Its leaves spread out from a central root. It grows from spring to fall then dies, but it leaves behind thousands of seeds to carry on its destructive legacy. So, how do you break this cycle? Try stopping the crabgrass in your current summer lawn from setting bases by spraying it with post-emergent herbicides. You can get more bounce for the ounce by preventing it from growing in the first place using pre-emergent herbicides in spring.
Dollar weed, also known as pennyworth, is a perennial weed that looks like a small lily pad, except one with white flowers. It spreads quickly. Each rhizome produces multiple nodes. Nodes become individual leaves with roots. Those roots produce new rhizomes, and this cycle goes on and on until the dollar weed has taken over large sections of your lawn. However, there are several treatment options available should it become a problem for you.

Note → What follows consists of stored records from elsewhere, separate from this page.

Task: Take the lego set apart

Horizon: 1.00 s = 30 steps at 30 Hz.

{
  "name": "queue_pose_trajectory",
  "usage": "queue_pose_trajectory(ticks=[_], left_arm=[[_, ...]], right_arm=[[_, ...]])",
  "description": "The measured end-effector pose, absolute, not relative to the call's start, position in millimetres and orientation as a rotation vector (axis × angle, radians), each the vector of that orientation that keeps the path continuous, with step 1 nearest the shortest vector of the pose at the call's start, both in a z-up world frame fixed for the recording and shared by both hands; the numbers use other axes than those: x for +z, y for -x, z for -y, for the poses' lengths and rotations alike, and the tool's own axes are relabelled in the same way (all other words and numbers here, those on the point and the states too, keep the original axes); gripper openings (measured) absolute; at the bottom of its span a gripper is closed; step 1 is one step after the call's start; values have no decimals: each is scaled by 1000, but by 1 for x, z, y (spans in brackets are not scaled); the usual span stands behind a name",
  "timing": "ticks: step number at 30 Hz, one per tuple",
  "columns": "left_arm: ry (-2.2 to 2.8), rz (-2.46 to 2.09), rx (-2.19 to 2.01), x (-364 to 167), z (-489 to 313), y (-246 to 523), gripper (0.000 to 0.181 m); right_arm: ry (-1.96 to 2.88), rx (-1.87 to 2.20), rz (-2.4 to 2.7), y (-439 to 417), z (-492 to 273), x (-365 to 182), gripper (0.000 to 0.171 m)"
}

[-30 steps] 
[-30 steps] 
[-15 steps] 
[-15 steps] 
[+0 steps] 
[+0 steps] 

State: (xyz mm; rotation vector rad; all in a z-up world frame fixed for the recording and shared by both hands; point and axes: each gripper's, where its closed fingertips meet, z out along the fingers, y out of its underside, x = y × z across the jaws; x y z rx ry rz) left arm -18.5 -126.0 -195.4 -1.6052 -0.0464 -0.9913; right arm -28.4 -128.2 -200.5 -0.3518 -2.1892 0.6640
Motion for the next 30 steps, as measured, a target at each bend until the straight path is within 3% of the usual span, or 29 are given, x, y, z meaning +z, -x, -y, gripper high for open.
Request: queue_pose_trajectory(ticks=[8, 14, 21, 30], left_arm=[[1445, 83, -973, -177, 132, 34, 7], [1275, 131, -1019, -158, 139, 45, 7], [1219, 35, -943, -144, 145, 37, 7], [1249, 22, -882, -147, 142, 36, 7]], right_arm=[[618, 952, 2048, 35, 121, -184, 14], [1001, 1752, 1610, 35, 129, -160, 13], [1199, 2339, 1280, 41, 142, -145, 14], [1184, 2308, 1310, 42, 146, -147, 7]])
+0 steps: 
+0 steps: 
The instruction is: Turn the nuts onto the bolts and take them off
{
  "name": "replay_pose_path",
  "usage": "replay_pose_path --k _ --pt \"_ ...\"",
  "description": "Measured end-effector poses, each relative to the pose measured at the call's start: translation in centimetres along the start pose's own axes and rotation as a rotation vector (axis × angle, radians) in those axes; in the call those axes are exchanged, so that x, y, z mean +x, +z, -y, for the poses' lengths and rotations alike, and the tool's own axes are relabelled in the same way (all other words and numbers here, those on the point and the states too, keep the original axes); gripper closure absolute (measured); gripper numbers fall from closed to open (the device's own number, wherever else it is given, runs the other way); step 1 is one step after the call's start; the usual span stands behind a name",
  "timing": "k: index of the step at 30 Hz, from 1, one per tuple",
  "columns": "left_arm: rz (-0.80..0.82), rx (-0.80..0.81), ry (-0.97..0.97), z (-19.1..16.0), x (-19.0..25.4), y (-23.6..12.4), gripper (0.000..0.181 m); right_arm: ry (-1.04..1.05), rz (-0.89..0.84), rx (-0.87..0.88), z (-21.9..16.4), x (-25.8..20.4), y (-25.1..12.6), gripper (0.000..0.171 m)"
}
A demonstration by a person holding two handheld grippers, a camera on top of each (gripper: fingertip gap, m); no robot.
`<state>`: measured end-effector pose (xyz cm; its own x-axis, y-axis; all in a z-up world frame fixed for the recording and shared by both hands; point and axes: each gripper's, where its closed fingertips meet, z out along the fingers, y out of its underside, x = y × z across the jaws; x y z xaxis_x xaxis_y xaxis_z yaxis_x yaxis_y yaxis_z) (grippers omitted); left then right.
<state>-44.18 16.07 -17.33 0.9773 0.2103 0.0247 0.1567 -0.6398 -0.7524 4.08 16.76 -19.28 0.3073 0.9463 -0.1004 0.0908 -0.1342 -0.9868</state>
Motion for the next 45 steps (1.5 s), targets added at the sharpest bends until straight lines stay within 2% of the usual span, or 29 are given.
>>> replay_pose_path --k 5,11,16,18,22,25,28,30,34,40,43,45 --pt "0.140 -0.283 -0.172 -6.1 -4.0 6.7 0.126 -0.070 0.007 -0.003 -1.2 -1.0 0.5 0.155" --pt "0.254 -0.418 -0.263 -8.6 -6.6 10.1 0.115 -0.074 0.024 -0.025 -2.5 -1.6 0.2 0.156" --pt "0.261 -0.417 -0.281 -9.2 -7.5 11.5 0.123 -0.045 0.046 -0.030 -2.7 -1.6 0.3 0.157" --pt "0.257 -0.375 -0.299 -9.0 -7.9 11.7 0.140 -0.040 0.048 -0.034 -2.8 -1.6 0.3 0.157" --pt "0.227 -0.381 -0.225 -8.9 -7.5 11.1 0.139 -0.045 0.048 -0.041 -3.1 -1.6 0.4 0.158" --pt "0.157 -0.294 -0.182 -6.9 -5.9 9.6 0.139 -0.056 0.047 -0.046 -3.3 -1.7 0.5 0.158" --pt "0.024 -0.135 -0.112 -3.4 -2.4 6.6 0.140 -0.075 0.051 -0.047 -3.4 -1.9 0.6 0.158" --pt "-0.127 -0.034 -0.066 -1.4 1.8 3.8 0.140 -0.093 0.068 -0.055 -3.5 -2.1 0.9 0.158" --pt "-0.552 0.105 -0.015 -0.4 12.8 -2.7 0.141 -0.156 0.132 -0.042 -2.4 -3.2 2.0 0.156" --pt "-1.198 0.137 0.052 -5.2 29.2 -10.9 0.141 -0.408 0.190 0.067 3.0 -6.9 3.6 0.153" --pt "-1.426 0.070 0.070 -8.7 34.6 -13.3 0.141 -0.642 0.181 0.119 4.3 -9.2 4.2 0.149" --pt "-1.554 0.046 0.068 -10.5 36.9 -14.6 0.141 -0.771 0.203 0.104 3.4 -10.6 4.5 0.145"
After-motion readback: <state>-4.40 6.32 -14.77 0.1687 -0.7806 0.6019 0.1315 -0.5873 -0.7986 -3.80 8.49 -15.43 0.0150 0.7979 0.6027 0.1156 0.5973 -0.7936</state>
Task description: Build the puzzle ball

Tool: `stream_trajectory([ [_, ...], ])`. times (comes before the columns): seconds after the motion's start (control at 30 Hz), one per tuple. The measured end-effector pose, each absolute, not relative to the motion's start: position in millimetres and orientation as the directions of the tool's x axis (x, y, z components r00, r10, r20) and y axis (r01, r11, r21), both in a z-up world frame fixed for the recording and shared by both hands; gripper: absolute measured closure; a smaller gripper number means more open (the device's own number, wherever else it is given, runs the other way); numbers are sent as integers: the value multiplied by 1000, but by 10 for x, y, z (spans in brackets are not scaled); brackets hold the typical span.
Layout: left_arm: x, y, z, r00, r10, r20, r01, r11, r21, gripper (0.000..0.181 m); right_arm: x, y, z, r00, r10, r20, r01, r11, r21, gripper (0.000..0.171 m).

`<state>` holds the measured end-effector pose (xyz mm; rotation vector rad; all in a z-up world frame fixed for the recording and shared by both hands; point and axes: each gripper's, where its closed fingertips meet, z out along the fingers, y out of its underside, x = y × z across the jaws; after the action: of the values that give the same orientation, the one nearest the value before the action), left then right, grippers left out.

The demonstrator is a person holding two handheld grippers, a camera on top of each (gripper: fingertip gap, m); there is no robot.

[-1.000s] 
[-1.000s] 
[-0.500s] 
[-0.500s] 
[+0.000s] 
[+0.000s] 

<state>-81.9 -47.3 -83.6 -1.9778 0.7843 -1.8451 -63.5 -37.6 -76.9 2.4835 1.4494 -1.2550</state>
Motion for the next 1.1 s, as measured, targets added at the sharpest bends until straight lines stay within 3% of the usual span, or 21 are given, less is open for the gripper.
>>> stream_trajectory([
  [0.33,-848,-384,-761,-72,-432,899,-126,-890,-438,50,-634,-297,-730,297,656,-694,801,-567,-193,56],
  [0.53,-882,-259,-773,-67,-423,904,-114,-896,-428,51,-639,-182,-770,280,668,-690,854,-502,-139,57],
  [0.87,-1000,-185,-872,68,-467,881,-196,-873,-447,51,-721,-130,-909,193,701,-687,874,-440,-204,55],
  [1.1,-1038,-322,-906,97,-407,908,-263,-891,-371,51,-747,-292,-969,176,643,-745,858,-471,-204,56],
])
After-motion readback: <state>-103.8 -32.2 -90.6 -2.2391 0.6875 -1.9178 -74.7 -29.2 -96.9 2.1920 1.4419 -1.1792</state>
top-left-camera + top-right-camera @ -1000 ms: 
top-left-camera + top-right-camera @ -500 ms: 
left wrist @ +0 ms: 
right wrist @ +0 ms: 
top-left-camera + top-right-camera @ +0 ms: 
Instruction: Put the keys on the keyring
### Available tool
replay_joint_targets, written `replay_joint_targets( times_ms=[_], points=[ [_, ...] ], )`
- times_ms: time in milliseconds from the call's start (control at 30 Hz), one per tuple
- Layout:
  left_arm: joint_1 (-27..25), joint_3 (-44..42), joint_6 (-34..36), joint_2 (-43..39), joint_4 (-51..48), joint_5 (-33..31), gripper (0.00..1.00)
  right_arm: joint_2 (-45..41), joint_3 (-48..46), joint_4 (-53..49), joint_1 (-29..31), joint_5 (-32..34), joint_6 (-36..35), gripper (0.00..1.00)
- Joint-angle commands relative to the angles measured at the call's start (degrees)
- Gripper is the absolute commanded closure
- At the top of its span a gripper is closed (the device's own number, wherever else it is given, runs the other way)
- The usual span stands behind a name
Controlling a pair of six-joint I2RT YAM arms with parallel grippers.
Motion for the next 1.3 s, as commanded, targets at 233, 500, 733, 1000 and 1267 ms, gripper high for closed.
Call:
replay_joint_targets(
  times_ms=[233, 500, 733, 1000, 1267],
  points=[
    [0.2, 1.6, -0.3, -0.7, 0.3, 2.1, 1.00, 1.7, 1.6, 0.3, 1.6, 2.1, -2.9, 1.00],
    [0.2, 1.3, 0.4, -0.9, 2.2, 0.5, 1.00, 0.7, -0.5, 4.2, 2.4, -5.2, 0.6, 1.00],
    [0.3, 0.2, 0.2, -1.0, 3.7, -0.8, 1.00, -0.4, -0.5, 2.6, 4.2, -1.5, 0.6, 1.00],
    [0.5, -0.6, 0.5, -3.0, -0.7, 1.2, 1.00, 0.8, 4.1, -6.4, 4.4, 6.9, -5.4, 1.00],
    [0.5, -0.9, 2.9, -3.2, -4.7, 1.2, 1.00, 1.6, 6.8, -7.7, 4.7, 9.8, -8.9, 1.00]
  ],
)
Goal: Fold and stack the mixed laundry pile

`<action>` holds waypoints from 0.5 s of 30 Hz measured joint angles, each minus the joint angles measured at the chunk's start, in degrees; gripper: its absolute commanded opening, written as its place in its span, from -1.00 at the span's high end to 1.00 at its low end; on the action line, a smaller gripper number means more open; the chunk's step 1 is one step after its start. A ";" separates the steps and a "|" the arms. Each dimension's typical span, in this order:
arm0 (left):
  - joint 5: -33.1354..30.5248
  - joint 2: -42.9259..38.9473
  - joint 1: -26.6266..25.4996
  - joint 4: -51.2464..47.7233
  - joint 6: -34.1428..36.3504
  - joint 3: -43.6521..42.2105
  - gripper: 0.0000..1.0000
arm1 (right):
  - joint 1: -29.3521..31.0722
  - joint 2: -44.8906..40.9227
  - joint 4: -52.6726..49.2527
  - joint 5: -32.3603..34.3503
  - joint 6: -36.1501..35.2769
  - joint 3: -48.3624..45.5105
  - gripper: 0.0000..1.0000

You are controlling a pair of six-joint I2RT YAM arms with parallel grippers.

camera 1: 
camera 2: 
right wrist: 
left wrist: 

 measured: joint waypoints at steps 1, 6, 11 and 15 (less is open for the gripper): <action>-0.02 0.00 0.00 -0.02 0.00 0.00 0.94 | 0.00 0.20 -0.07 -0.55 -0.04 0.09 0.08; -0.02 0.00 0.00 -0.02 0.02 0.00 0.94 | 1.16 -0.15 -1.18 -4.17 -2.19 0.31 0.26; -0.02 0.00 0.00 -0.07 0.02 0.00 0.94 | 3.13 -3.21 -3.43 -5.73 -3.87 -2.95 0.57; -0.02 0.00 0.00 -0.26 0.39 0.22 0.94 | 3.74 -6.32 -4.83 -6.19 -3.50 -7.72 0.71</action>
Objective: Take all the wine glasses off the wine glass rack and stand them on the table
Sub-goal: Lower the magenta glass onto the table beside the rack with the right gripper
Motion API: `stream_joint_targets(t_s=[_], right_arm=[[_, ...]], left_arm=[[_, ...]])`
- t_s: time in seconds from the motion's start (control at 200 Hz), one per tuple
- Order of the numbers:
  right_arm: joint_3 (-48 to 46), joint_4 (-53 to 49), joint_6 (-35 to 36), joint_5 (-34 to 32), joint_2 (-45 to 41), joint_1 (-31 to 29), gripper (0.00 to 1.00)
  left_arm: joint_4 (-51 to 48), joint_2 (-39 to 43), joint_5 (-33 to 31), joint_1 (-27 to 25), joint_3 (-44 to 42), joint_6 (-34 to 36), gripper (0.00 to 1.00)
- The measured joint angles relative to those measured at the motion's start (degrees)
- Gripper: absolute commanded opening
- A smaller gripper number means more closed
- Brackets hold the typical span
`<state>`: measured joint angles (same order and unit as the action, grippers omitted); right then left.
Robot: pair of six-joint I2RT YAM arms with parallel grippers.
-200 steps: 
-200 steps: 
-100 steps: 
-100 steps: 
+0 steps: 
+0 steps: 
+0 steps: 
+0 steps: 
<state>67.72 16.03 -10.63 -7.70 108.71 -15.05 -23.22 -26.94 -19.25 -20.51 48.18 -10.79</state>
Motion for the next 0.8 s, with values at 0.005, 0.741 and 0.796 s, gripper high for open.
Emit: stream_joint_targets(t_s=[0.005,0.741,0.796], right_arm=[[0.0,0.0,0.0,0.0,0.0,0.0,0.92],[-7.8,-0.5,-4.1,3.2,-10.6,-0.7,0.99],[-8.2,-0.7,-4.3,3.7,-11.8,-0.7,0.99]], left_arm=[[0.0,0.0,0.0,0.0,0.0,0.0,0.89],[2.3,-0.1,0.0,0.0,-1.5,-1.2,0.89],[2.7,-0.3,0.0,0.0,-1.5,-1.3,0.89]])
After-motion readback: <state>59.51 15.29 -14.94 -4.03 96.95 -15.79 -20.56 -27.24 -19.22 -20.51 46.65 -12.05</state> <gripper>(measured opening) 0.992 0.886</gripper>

Since this weed is common in overly moist areas, the best way to treat dollar weed is by reducing moisture in the affected area with proper mowing and irrigation. Additionally, you can pull it up by hand, but this can be tedious, and it may not be feasible in larger areas.
So, the next best options are chemical control or organic control. Note that chemical control should only be used as a last resort, as organic control is safer and much more environmentally friendly.
If you're opting for organic control, some methods will work for some and prove fruitless for others, but it's always worth trying to see if one will work for you before resorting to chemicals.
These methods include:
Pouring boiling water on areas with dollar weed will quickly kill the plants. However, be careful not to get any on other nearby plants or grass, as boiling water will kill anything it comes into contact with.
This method has worked for some. All you have to do is wet down the dollar weed foliage and sprinkle baking soda over it. Leave it overnight. This is supposed to kill the weeds but be safe for the grass.
This method has also proven to be a success. Spread the sugar over the area and water it in thoroughly.
Treating dollar weed with white vinegar has also been considered an effective dollar weed herbicide.
If you're opting for a chemical approach, most types of dollar weed herbicides are applied in spring while the plants are still young. However, repeat applications may be needed. Monument, Manor, Blade, Image, and Atrazine have all been deemed effective herbicides. They are also safe for use on Zoysia, St. Augustine, Bermuda, and Centipede grasses (provided you carefully follow instructions).
Spotted spurge is a hairy plant with a wheel-like wagon shape that thrives in the heat of summer. The spotted spurge not only grows in weak areas of the lawn but also infests landscape beds, sidewalk cracks, and vegetable gardens.
It has oval, dark-green leaves with a red spot in the center and red stems. The stems contain a milky white sap that is an irritant should it get on your skin and is toxic to some animals. When the spotted spurge blooms, the flowers are small and pink. It can produce several thousand seeds per plant and quickly spread throughout weak areas of your lawn.
This warm-weather weed starts flowering and producing seed a mere five weeks after germination, so early detection and treatment are necessary. The best way to kill spotted spurge is to remove small patches or kill large patches depending on the level of infestation and growth.
Small patches are good candidates for hand-pulling if there are only a few scattered throughout the yard. Spotted Splurge breaks off at the stem, so make sure you get all of it, including the roots, when removing it by hand, or it will grow back. Always wear gloves when hand-pulling, so you don't get the sap spilling on your skin. To reduce the chances of it coming back, remove spotted spurge before it has a chance to flower and produce seeds.
Small patches of spotted spurge plants can also be killed using a ready-to-use lawn weed killer. For large patches, apply a product meant for broadcast application.